En los documentos de la fundación hay una idea se repite con fuerza: son una organización transversal, desvinculada de cualquier ideología política o interés empresarial, y que vela por educar e informar a los ciudadanos sobre materias de interés público. Pero los hechos contradicen esa definición.

Mientras la memoria de 2015 indica que ese año la fundación centró sus esfuerzos en estudiar y simplificar la reforma laboral impulsada por Bachelet, “para su conocimiento masivo”, las entrevistas que entonces otorgaba Fontaine dan cuenta del tono que tenía la campaña, donde por lo general se extremaban los argumentos: “Por ejemplo, si se aprueba la reforma, Metro podrá paralizar su servicio durante una huelga, afectando a 2 millones de pasajeros al día porque prohíbe el reemplazo de trabajadores”, dijo a El Líbero en abril de ese año.

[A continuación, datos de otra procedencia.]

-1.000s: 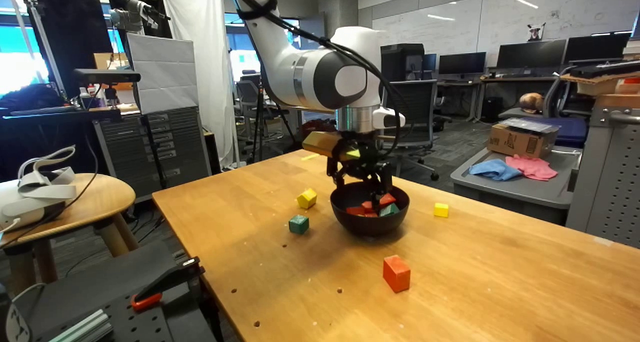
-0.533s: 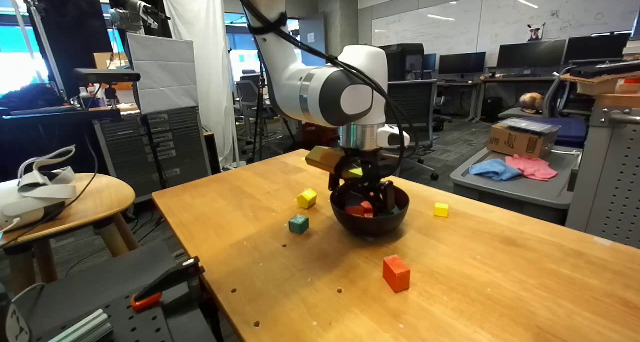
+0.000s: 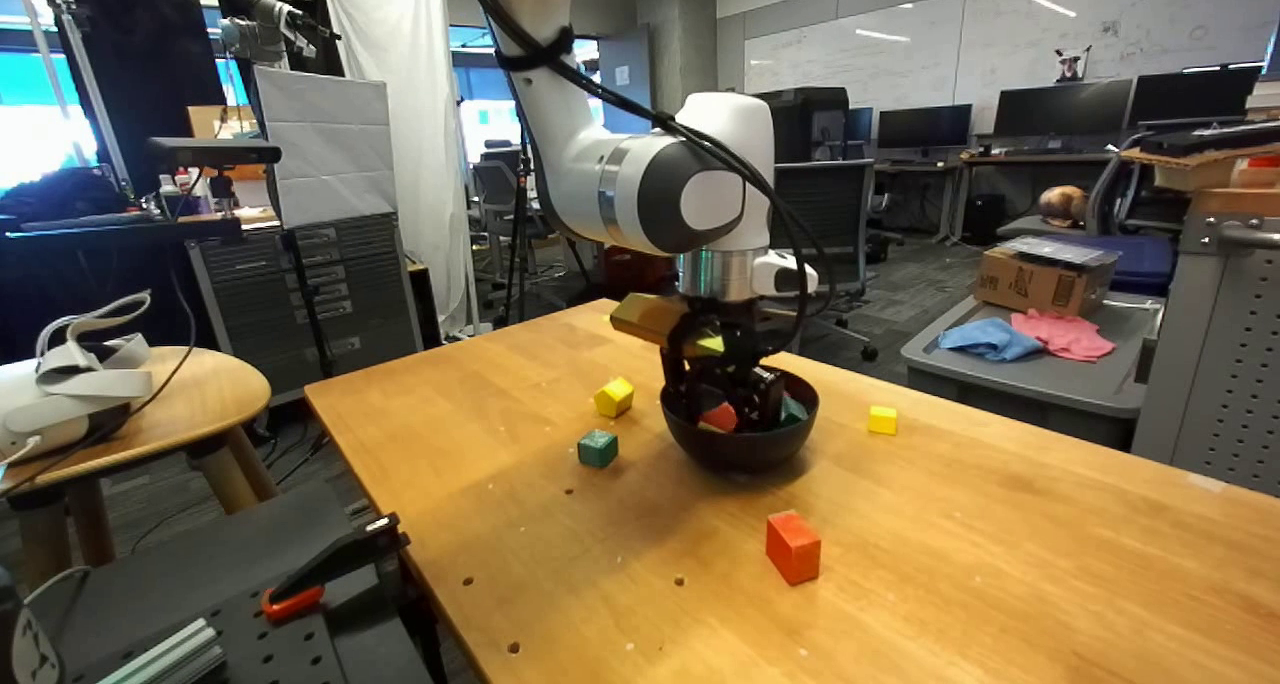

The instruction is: Take the blocks from the black bowl one at a time and place them on the table

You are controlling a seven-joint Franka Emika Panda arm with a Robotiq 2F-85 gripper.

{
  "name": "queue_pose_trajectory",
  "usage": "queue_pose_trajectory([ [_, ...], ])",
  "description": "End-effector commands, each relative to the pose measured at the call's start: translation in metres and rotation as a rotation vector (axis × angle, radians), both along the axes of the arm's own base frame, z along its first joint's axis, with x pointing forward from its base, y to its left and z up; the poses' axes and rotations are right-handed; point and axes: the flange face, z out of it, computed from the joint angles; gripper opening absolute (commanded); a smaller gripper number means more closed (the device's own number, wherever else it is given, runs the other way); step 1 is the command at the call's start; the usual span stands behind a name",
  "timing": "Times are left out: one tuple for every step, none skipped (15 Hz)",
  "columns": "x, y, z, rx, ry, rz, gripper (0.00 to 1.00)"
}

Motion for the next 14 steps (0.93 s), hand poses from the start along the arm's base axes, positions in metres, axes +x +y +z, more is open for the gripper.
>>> queue_pose_trajectory([
  [0.004,0.01,-0.001,-0.013,-0.01,0.013,0.25],
  [0.005,0.016,0.0,-0.01,-0.014,0.021,0.17],
  [0.005,0.021,0.001,-0.008,-0.017,0.031,0.16],
  [0.005,0.025,0.002,-0.008,-0.021,0.038,0.18],
  [0.006,0.029,0.006,-0.006,-0.029,0.046,0.18],
  [0.008,0.031,0.008,-0.005,-0.035,0.048,0.18],
  [0.01,0.033,0.013,-0.002,-0.044,0.048,0.18],
  [0.012,0.034,0.017,-0.003,-0.053,0.051,0.18],
  [0.014,0.035,0.024,-0.005,-0.069,0.055,0.18],
  [0.017,0.036,0.03,-0.004,-0.085,0.056,0.18],
  [0.02,0.036,0.041,-0.005,-0.108,0.06,0.18],
  [0.023,0.037,0.05,-0.002,-0.129,0.062,0.18],
  [0.026,0.036,0.062,-0.001,-0.154,0.061,0.18],
  [0.028,0.035,0.071,-0.001,-0.177,0.06,0.18],
])
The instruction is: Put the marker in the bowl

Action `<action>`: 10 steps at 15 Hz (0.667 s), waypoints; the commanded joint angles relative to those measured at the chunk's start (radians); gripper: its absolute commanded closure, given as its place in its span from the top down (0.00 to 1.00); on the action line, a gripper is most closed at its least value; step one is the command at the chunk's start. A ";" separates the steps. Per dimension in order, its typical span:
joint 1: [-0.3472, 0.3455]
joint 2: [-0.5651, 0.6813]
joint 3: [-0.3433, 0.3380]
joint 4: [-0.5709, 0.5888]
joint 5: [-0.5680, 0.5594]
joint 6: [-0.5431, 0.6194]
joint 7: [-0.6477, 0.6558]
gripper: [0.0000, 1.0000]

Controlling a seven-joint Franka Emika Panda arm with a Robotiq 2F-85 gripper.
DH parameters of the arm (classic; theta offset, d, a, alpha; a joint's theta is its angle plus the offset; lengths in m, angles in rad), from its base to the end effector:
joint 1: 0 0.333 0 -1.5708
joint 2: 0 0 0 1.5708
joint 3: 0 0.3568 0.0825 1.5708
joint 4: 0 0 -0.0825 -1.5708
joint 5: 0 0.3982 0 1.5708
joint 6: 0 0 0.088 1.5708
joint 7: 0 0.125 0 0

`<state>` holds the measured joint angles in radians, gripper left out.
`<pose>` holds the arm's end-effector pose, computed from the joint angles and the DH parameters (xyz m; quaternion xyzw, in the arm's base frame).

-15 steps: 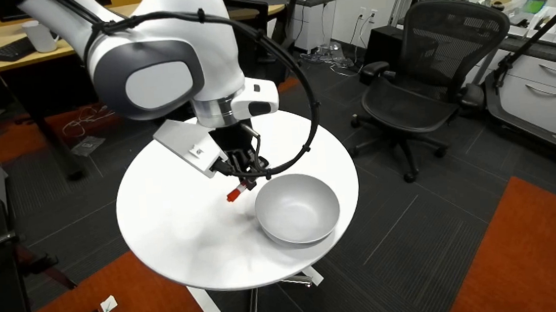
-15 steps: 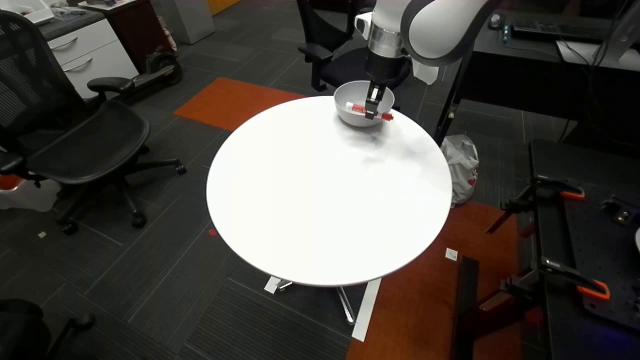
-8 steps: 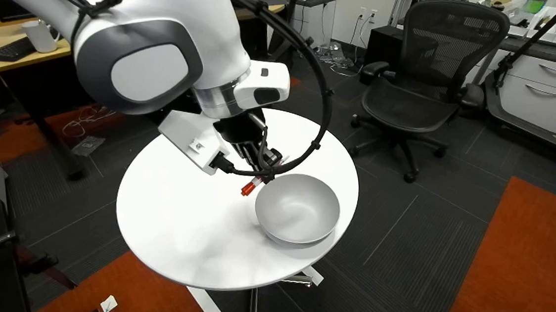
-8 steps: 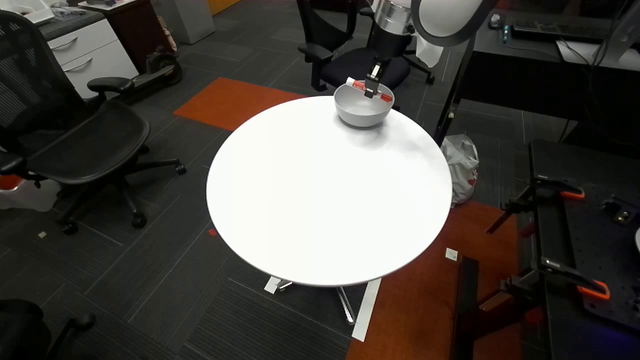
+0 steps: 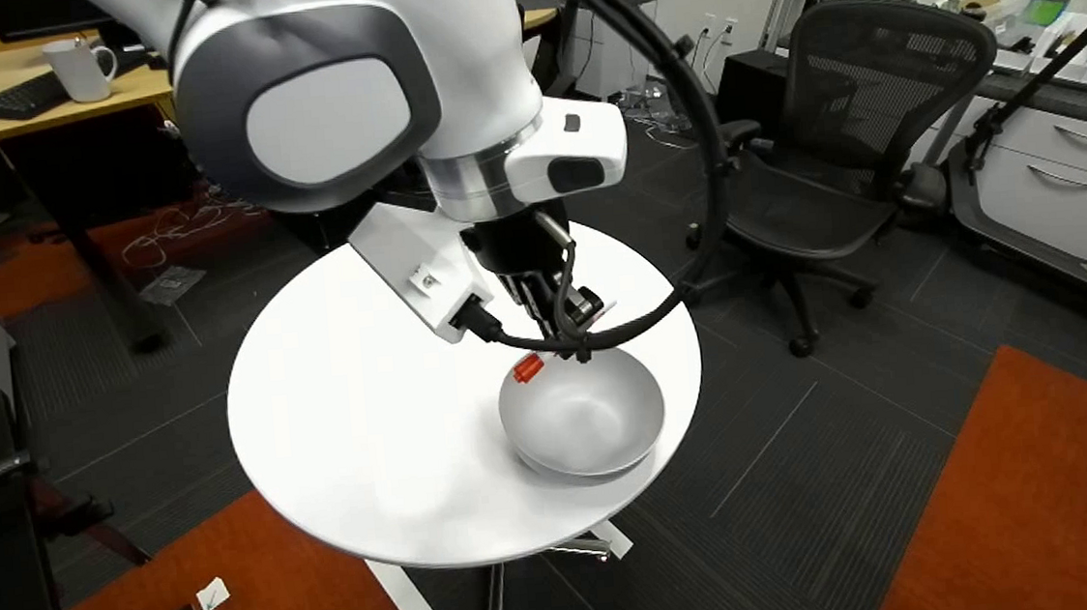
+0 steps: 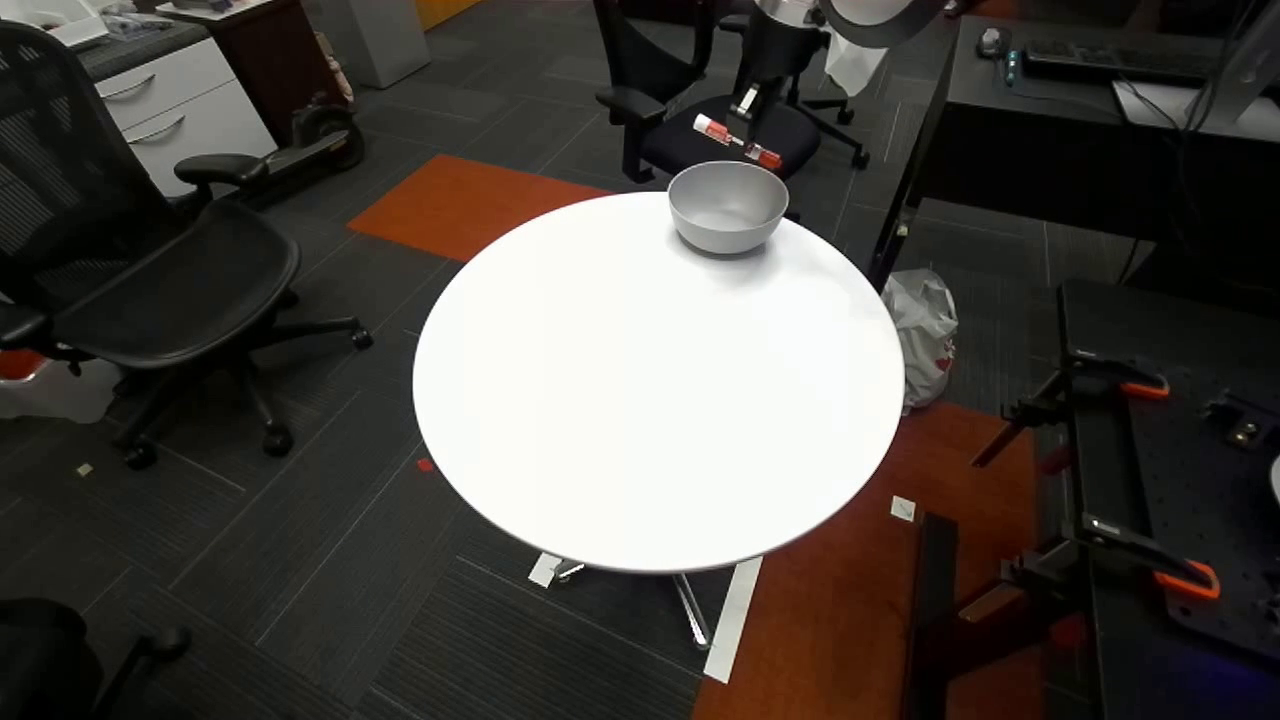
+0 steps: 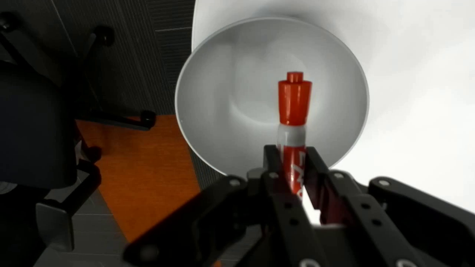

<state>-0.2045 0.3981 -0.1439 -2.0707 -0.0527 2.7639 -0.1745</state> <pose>0.6109 -0.2155 0.2782 0.9867 -0.0535 0.1330 0.0769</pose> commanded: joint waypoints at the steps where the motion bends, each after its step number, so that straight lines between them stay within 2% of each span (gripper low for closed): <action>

Junto a Fontaine, por el directorio de la FCEA han pasado nombres como Diego Fleischmann Chadwick, sobrino del exministro del Interior, Andrés Chadwick, que ha compartido sociedades con los creadores de Sosafe y Predictable Media, empresa experta en big data electoralManuel Hurtado Rourke, socio histórico de Fontaine en sus negocios; Luis Fernando Ovalle, uno de los dueños de Predictable Media; Lorena Medel González, asesora de confianza del empresario Nicolás Ibáñez;  y Carmen Luz Assadi, quien también ha integrado el directorio de Pivotes.

Según el registro de 2024, en el directorio también aparece Fernando Del Sol Santa Cruz, quien hasta mediados del año pasado era el gerente general de la administradora de fondos Sigma, según publicó Estrategia.

De acuerdo a la información alojada en el Registro Civil, la fundación sigue vigente. En Meta continúan apareciendo piezas de propaganda pagadas, claro que ahora en defensa de las iniciativas del gobierno.